For each line in the material below that holds "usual", copy that line.
--- RECORDS FOR THIS TASK ---
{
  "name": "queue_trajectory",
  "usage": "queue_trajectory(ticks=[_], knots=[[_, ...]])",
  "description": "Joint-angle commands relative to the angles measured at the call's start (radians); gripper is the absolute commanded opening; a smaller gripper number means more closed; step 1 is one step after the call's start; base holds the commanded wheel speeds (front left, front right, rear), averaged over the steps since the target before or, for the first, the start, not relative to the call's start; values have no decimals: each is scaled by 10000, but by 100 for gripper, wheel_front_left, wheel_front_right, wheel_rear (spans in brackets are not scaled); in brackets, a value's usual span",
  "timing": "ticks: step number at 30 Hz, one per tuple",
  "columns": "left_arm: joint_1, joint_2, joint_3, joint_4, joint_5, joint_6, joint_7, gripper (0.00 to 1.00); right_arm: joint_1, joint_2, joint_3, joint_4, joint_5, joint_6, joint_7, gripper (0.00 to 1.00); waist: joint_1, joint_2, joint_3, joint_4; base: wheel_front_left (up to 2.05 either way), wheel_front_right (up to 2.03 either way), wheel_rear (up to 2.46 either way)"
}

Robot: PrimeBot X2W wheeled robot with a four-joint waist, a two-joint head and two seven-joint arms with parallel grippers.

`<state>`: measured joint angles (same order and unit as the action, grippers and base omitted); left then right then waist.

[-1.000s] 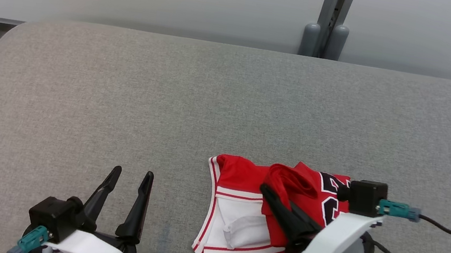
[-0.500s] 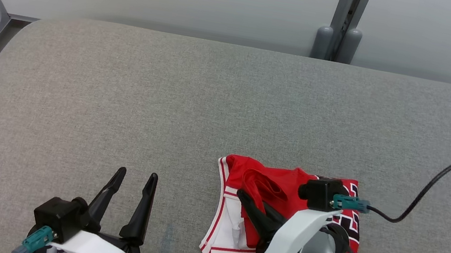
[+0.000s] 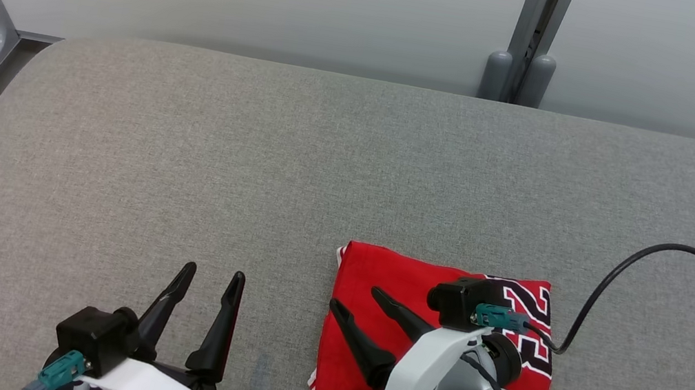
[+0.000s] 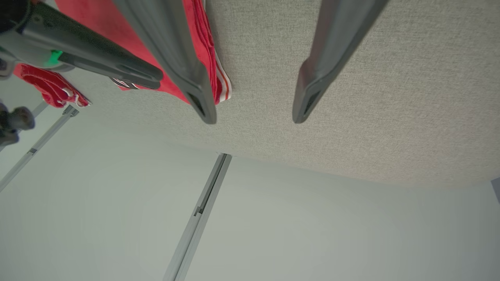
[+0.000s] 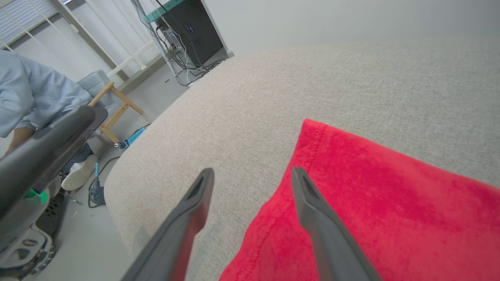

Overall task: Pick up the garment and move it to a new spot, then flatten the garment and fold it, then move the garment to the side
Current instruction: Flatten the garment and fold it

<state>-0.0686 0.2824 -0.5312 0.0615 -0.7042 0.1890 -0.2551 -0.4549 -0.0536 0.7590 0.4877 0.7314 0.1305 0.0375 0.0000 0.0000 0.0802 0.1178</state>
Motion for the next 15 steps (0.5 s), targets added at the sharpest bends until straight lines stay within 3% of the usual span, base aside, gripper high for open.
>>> queue_trajectory(ticks=[1, 8, 15], knots=[[-65, 69, -11, 0, 14, -23, 27, 100, -152, -18, 104, 179, -109, 6, -253, 100, 0, 0, -19, 3, 0, 0, 0], [1, 102, -28, -17, -13, 43, 23, 100, -373, -61, -57, 545, -504, 6, -1136, 100, 0, 0, -51, -18, 0, 0, 0], [-10, 88, -117, -4, 62, 92, 49, 100, -328, -309, -1475, 997, -1773, 6, -2617, 100, 0, 0, -109, -159, 0, 0, 0]])
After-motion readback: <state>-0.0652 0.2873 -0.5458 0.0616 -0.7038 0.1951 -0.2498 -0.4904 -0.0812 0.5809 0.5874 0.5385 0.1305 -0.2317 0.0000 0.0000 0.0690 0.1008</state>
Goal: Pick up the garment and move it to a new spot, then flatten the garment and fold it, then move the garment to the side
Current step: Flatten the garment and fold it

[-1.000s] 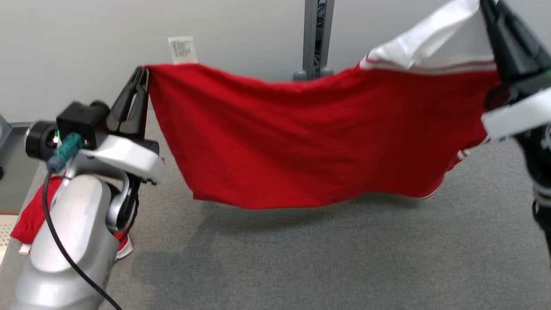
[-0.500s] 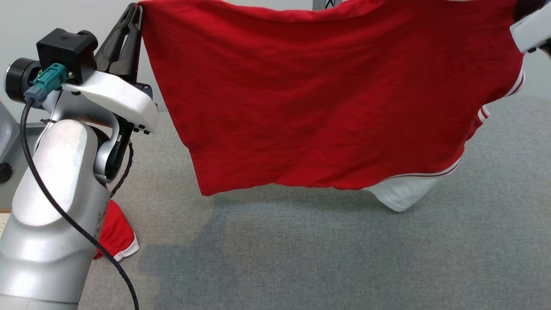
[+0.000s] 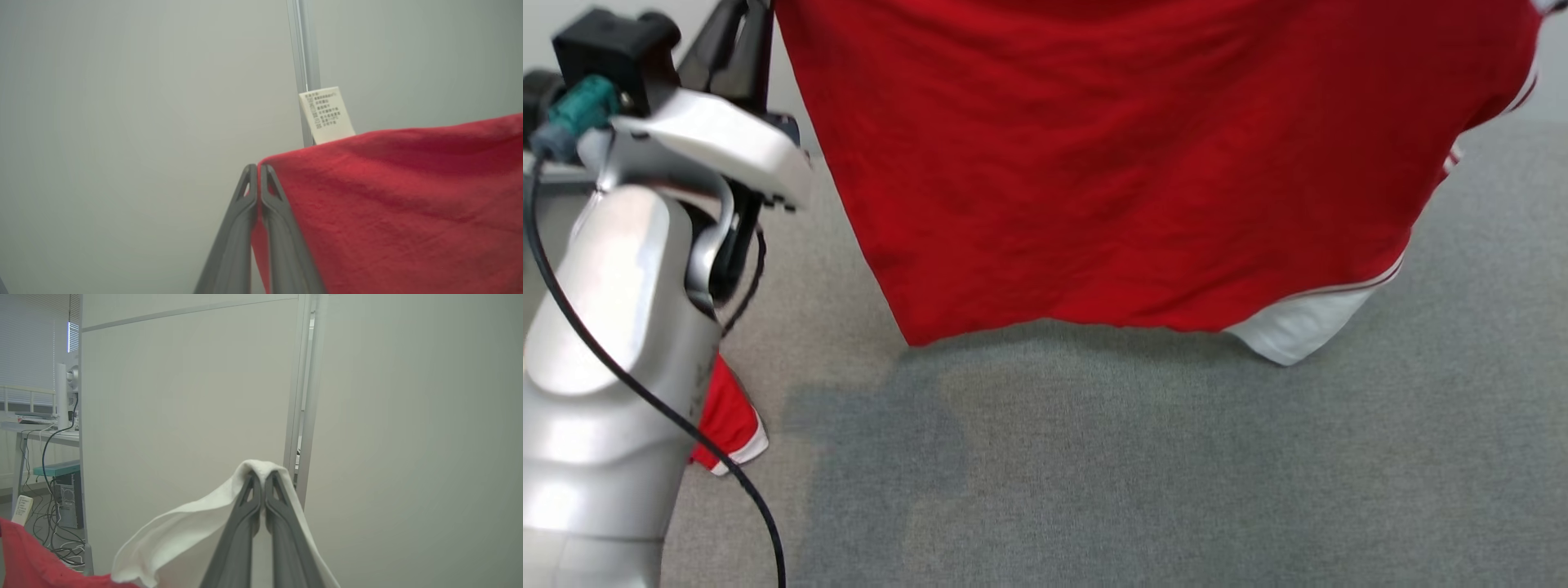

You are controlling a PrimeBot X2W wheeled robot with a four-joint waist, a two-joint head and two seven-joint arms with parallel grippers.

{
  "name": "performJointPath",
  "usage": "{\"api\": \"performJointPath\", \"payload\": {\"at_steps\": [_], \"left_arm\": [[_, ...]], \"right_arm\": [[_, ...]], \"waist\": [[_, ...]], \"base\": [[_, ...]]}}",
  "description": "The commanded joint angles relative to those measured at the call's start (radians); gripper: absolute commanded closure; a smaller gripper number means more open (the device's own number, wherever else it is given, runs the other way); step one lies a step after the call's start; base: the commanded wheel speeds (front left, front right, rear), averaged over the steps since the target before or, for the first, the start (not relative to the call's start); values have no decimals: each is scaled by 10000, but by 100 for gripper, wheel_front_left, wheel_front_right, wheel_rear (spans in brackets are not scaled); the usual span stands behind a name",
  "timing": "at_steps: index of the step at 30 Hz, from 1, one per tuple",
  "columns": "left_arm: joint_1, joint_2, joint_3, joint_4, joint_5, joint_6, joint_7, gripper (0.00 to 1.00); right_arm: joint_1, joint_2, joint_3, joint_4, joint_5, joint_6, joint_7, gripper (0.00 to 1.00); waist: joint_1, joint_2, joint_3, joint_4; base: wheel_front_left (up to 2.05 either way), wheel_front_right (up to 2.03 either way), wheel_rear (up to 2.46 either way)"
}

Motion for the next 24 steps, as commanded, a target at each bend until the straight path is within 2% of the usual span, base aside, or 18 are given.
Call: {"api": "performJointPath", "payload": {"at_steps": [1, 5, 8, 13, 17, 19, 21, 24], "left_arm": [[-412, -30, 43, 134, -77, -70, -56, 100], [-1629, -89, 103, 604, -19, -124, -165, 100], [-2679, -261, 80, 1201, 92, -144, -410, 100], [-4247, -731, 200, 2626, 152, 153, -1218, 100], [-5071, -1215, 342, 3556, 157, 375, -1663, 100], [-5425, -1367, 405, 3869, 140, 386, -1751, 100], [-5705, -1498, 433, 4022, 195, 384, -1801, 100], [-5628, -1671, 499, 3949, 280, 236, -1816, 100]], "right_arm": [[-415, -5, 111, 188, -63, -3, -72, 100], [-1854, 195, 277, 886, -312, -3, -372, 100], [-3029, 445, 372, 1740, -582, -3, -1057, 100], [-4727, 1324, 52, 3648, -879, -1, -3093, 100], [-5620, 1916, -162, 5075, -1378, 0, -3865, 100], [-5927, 2096, -149, 5240, -1619, -1, -3972, 100], [-6027, 2066, -504, 4726, -1817, -1, -3982, 100], [-5163, 2103, -730, 4071, -2133, -3, -3963, 100]], "waist": [[0, 0, 865, 15], [0, 0, 1990, -36], [0, 0, 2647, -12], [0, 0, 3008, 93], [0, 0, 3173, 270], [0, 0, 3319, 362], [0, 0, 3566, 444], [0, 0, 3880, 548]], "base": [[0, 0, 0], [0, 0, 0], [0, 0, 0], [0, 0, 0], [0, 0, 0], [0, 0, 0], [0, 0, 0], [0, 0, 0]]}}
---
**ANSWER BOX:**
  "description": "Joint-angle commands relative to the angles measured at the call's start (radians); gripper is the absolute commanded opening; a smaller gripper number means more closed; step 1 is one step after the call's start; base holds the commanded wheel speeds (front left, front right, rear), averaged over the steps since the target before or, for the first, the start, not relative to the call's start; values have no decimals: each is scaled by 10000, but by 100 for gripper, wheel_front_left, wheel_front_right, wheel_rear (spans in brackets are not scaled); in brackets, a value's usual span",
Motion for the next 15 steps (0.5 s), targets added at the sharpest bends until straight lines stay within 3% of the usual span, base aside, gripper high for open.
  "description": "The commanded joint angles relative to those measured at the call's start (radians); gripper: absolute commanded closure; a smaller gripper number means more open (the device's own number, wherever else it is given, runs the other way); step one lies a step after the call's start; base: the commanded wheel speeds (front left, front right, rear), averaged over the steps since the target before or, for the first, the start (not relative to the call's start); values have no decimals: each is scaled by 10000, but by 100 for gripper, wheel_front_left, wheel_front_right, wheel_rear (spans in brackets are not scaled); the usual span stands behind a name",
Motion for the next 24 steps, as commanded, a target at each bend until the straight path is within 2% of the usual span, base aside, or 18 are given.

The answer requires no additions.